Reactions: Agree 2 | Funny 6


----------



## Foot Patrol (Apr 19, 2015)

So Duck are these pictures taken by the ghost of box elder future. Will you be cutting this up in May 2015 and are you taking future orders? If so I would like to place a "put" order for a nice burl chunk to cobble a few knife handles from.

Foot

Reactions: Agree 1


----------



## davduckman2010 (Apr 19, 2015)

Foot Patrol said:


> So Duck are these pictures taken by the ghost of box elder future. Will you be cutting this up in May 2015 and are you taking future orders? If so I would like to place a "put" order for a nice burl chunk to cobble a few knife handles from.
> 
> Foot


lol scott yes --yes - and yes. your on the list. I might be in the market for a nice skinning knife too in the near future also. just getting this beast cut up to get it dried up lose on a wet spalted stump is always there. got to most of this one on time another year it would have been shot proably


----------



## SENC (Apr 19, 2015)

Yowza, she's a realy beauty! I'm prepping my camo now.

Reactions: Funny 2


----------



## davduckman2010 (Apr 19, 2015)

SENC said:


> Yowza, she's a realy beauty! I'm prepping my camo now.


dam the bodys not even cold yet

Reactions: Funny 1 | Sincere 1


----------



## Nature Man (Apr 19, 2015)

This burl beats a lot of the high school gals! Chuck

Reactions: Agree 1


----------



## DKMD (Apr 19, 2015)

That's pretty nice looking stuff! 

If I read the measurements right, that piece has seven dimensions...???

Reactions: Thank You! 1


----------



## davduckman2010 (Apr 19, 2015)

DKMD said:


> That's pretty nice looking stuff!
> 
> If I read the measurements right, that piece has seven dimensions...???


lol that's three different blocks in the pics


----------



## DKMD (Apr 19, 2015)

davduckman2010 said:


> lol that's three different blocks in the pics



I thought that first chunk might have altered space time... She's a real looker! Her sisters aren't bad, but she's the belle of the ball.

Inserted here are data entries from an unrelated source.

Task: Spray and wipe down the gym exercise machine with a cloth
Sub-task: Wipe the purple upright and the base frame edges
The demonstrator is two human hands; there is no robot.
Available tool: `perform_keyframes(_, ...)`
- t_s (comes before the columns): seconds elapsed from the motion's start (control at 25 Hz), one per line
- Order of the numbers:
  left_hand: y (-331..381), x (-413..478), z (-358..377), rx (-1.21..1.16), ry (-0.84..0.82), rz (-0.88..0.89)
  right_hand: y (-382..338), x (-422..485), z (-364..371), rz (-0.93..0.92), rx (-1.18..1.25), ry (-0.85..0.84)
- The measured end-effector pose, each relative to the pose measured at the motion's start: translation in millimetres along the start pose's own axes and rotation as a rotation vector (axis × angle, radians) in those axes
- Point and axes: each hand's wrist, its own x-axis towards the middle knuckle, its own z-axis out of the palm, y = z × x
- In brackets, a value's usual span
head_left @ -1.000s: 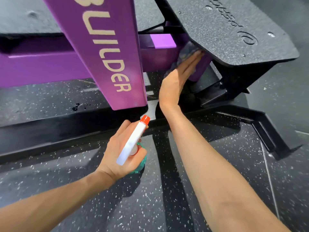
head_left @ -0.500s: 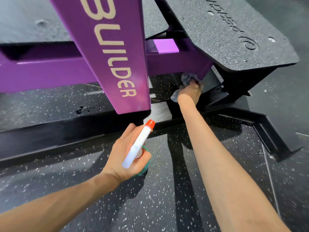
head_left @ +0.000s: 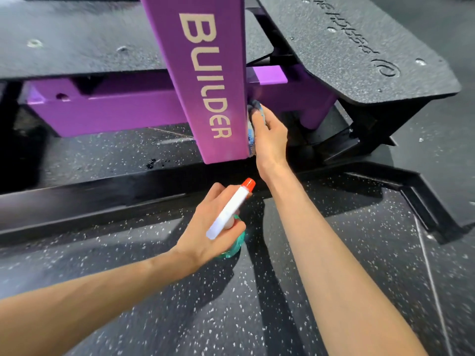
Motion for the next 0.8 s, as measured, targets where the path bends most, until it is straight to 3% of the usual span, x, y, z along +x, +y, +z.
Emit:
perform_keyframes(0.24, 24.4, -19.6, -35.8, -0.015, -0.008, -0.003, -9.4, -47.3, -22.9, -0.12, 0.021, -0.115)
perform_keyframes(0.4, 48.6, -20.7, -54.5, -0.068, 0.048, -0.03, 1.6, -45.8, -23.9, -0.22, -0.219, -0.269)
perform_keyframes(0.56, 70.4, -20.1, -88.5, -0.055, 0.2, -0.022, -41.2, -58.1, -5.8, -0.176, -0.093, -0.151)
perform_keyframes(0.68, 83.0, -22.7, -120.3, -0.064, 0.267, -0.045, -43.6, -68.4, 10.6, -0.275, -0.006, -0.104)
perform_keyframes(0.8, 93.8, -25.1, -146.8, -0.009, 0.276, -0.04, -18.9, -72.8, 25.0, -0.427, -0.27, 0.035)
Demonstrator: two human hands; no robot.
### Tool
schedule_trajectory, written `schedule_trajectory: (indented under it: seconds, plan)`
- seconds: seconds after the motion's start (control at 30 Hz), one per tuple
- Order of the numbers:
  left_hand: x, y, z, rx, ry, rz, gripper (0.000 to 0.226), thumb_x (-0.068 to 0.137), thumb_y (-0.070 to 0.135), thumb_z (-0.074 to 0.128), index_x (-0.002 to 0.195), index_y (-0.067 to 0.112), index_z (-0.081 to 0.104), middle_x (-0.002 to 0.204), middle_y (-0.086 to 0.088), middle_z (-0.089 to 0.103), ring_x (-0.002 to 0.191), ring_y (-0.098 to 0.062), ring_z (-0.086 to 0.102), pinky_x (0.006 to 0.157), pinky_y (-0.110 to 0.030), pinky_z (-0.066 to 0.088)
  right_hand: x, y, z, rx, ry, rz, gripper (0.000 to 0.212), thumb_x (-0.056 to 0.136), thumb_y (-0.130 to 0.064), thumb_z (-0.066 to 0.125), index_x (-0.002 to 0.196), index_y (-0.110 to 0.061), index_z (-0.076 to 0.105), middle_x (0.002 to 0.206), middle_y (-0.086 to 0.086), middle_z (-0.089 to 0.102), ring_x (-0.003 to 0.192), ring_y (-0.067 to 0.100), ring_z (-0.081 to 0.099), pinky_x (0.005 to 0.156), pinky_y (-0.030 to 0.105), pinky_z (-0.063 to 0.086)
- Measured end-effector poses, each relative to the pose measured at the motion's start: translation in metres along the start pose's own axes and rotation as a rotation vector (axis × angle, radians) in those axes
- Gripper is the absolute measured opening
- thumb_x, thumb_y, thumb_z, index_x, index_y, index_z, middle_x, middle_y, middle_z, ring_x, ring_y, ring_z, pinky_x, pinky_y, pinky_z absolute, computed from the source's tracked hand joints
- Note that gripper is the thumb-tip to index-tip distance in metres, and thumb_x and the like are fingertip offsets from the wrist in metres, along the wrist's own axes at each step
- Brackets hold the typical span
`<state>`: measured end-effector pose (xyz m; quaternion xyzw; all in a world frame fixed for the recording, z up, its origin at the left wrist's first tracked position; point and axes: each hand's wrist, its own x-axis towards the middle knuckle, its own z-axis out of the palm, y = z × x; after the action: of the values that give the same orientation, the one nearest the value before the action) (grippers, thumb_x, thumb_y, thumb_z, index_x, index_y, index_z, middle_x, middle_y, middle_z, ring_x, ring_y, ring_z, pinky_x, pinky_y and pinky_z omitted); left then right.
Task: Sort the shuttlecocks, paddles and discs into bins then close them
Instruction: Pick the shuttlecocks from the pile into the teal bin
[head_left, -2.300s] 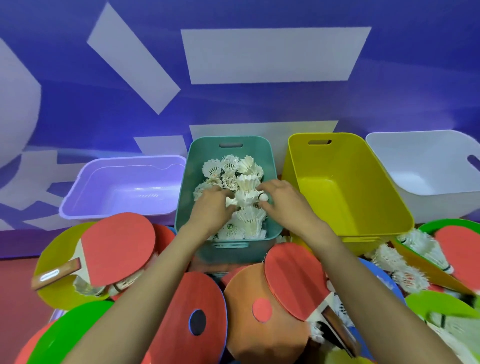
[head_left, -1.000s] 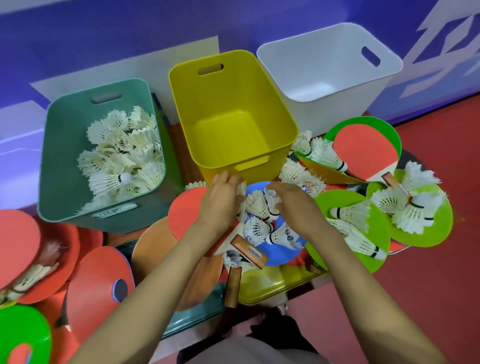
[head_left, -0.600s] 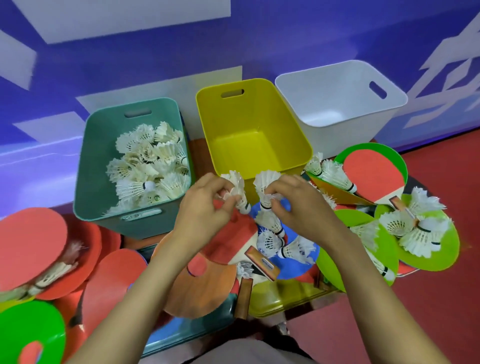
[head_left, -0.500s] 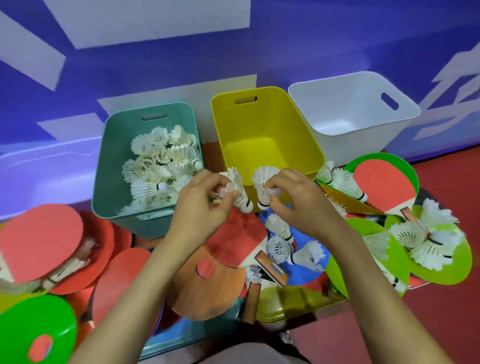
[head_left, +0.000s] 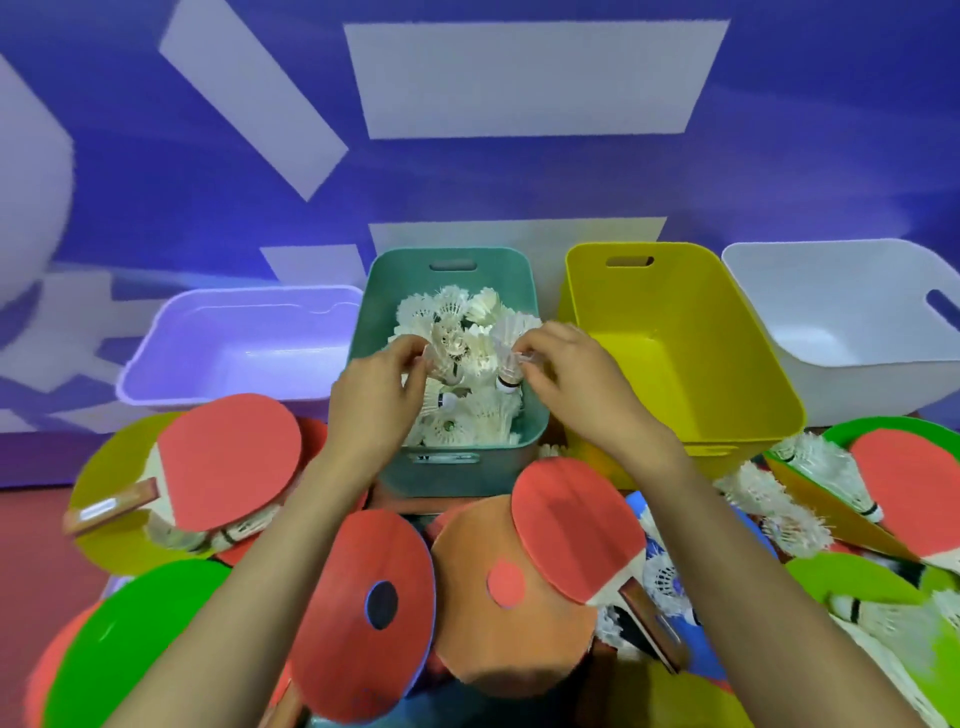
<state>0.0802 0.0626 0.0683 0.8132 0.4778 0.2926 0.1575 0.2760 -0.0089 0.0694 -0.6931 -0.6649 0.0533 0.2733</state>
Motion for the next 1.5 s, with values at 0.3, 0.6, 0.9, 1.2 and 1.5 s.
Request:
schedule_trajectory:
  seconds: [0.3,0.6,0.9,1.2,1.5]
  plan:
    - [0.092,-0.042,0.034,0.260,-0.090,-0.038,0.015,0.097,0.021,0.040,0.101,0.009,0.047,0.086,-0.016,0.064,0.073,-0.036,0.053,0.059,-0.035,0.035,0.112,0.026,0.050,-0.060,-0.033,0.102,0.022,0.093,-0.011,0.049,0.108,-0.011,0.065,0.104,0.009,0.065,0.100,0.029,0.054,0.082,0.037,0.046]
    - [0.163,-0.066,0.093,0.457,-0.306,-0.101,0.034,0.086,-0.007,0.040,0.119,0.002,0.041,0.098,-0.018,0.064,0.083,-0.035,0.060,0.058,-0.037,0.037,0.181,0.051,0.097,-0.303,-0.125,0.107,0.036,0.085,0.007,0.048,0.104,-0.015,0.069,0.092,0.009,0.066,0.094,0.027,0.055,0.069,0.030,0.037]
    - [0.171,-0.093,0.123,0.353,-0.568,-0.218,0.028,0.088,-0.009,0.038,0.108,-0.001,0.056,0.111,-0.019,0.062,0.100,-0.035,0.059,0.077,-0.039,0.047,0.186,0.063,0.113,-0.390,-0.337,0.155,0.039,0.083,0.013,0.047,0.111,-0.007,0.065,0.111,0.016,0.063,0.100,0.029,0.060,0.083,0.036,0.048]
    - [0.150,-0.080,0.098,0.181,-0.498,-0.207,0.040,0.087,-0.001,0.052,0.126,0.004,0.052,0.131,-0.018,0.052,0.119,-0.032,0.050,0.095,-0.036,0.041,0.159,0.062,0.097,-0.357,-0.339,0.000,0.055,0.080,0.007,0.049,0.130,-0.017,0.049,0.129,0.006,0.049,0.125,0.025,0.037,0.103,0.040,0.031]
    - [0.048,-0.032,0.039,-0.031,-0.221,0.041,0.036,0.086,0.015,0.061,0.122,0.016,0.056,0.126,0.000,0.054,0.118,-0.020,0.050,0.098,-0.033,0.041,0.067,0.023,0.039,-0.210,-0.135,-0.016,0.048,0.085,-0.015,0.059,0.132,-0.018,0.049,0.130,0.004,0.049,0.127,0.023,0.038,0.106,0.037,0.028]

Reactions: Thank You! 1 | Agree 2


----------



## Foot Patrol (Apr 19, 2015)

davduckman2010 said:


> lol scott yes --yes - and yes. your on the list. I might be in the market for a nice skinning knife too in the near future also. just getting this beast cut up to get it dried up lose on a wet spalted stump is always there. got to most of this one on time another year it would have been shot proably



Duck I will be traveling tomorrow but I bet we could put a deal together. Lets PM on Tuesday. 

Scott


----------



## davduckman2010 (Apr 20, 2015)

Foot Patrol said:


> Duck I will be traveling tomorrow but I bet we could put a deal together. Lets PM on Tuesday.
> 
> Scott


ok scott


----------



## justallan (Apr 20, 2015)

Duck, that is some amazing stuff.

Reactions: Thank You! 1


----------



## Wilson's Woodworking (Apr 20, 2015)

My word Duck!!!!!!!! You just have no mercy on us poor wood hoarders do you! 
That stuff is amazing!!!!!

Reactions: Thank You! 1


----------



## davduckman2010 (Apr 20, 2015)

Wilson's Woodworking said:


> My word Duck!!!!!!!! You just have no mercy on us poor wood hoarders do you!
> That stuff is amazing!!!!!


 mercy huh theres no mercy in wood collecting. its a sickness we all got it theres no escape. were all doomed i tell you doomed

Reactions: Agree 1 | Funny 4


----------



## RayBell (Apr 20, 2015)

OK, I admit it. Prettier than any of the girls in my high school. That could just be a sign of age though. Beautiful wood.

Reactions: Funny 1


----------



## davduckman2010 (Apr 20, 2015)

davduckman2010 said:


> WHAT YOU WOULD TURN MY FUTURE HEADSTONE INTO RIBBONS  I CAN JUST SEE YOU FELLAS DRESSING IN CAMO SNEAKIN IN THE GRAVE YARD TO ROB THE OL DUCKS GRAVE.


HMMMM i got my eyes on them there green check fellas.


----------